I would like to second @vincent-hanlon : I use pak within a gitea-actions workflow; this involves checking out my original code from gitea with git (i.e. I have a local git with credentials, although they don't match GitHub). When I run pak to fetch code from a public GitHub repo, it will inform me that these credentials are invalid (which is correct) but provide me with no way to supply my correct GitHub credentials. I know this is a very special situation but for now I have to resort to devtools for that matter.

gaborcsardi commented 1 year ago

but provide me with no way to supply my correct GitHub credentials.

pak uses your git credentials for https://github.com for packages from GitHub. You can either use git or gitcreds::gitcreds_set("https://github.com") from R to set these credentials. For pak (but not git itself) you can also set the GITHUB_PAT_GITHUB_COM env var to the GitHub token you want to use.

If you think that pak is using credentials that belong to another host, please open an issue with the details.

gaborcsardi commented 1 year ago

@aretaon Btw. you can also set the GITHUB_PAT_GITHUB_COM=FAIL env var to tell pak that you don't have any credentials for github.com.

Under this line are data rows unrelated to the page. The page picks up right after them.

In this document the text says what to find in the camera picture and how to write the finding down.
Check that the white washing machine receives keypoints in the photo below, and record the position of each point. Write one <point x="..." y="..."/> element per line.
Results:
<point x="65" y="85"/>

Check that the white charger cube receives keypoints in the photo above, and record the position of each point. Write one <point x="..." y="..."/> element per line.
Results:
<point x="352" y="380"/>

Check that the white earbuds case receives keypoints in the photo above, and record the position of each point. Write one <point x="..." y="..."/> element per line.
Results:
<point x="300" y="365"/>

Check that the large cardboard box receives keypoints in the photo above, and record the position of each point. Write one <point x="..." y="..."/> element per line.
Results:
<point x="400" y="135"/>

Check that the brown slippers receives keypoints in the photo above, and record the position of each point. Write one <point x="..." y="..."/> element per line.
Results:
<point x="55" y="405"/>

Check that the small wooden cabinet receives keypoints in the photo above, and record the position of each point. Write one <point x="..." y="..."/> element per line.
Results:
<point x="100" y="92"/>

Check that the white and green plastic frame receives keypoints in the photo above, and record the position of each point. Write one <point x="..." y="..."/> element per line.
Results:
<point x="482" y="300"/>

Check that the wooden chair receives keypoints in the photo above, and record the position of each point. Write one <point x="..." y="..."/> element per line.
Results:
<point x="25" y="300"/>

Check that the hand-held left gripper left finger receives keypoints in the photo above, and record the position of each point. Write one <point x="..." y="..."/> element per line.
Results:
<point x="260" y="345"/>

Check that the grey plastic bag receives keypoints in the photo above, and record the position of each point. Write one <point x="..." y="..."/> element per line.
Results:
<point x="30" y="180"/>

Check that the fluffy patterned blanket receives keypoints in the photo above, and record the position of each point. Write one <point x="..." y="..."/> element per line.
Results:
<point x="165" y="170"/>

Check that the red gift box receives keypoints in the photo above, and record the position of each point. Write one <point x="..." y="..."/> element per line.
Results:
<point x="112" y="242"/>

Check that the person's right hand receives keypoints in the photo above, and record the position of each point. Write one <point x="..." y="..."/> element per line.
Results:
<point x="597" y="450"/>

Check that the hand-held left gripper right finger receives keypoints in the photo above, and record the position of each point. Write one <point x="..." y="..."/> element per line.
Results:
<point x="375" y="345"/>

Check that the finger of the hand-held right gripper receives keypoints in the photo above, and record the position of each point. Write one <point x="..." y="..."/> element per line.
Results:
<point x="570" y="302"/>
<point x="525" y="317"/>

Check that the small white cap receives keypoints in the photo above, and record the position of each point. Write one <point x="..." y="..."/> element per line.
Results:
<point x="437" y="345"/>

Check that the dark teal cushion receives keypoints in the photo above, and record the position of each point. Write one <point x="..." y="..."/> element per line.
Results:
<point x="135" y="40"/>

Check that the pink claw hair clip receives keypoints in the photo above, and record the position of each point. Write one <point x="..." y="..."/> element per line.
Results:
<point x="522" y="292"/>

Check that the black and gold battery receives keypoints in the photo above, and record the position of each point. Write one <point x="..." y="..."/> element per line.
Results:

aretaon commented 1 year ago

Thanks for your swift reply. As i am running pak in a Gitea actions workflow I prefer setting the Token via environment variables. However, this still results in the same "! Bad GitHub credentials, make sure that your GitHub token is valid." The token I use is a classic token with only public_repo permissions. Anything else I can do to debug the cause of the error?

gaborcsardi commented 1 year ago

@aretaon can you show your workflow?

aretaon commented 1 year ago

Sure:

name: CI Test

on: [push]

jobs:
  build:

    runs-on: ubuntu-latest

    steps:
      - uses: https://github.com/actions/checkout@v3
      - name: Set up Python
        uses: https://github.com/actions/setup-python@v4
        with:
          python-version: '3.9'
          architecture: 'x64'
      - name: Install dependencies
        run: |
          python -m pip install --upgrade pip
                    pip install ruff pytest
                    if [ -f requirements.txt ]; then pip install -r requirements.txt; fi
      - name: Set up R
        uses: https://github.com/r-lib/actions/setup-r@v2
        with:
            r-version: '4.2.1' # The R version to download (if necessary) and use.
      - name: Build docs
        uses: https://github.com/uibcdf/action-sphinx-docs-to-gh-pages@v2.0.0
        with:
          branch: main
          dir_docs: docsrc
      - name: Set custom environment variables
        run: |
          export GITHUB_PAT_GITHUB_COM=${{ secrets.API_TOKEN_GITHUB }}
          printenv
      - name: Test with pytest
        run: |
          mkdir -p tests/badges
          pytest -s --verbose -p no:cacheprovider tests 
gaborcsardi commented 1 year ago

You cannot set env vars on GHA like that, at least on GHA, you need to use the env key of the step, or the env key of the whole job. E.g. for the step:

      - name: Test with pytest
        run: |
          mkdir -p tests/badges
          pytest -s --verbose -p no:cacheprovider tests
        env:
          GITHUB_PAT_GITHUB_COM: ${{ secrets.API_TOKEN_GITHUB }} 
aretaon commented 1 year ago

Great, that was indeed the problem! With that I am perfectly happy with supplying Pak with the access token. Thanks!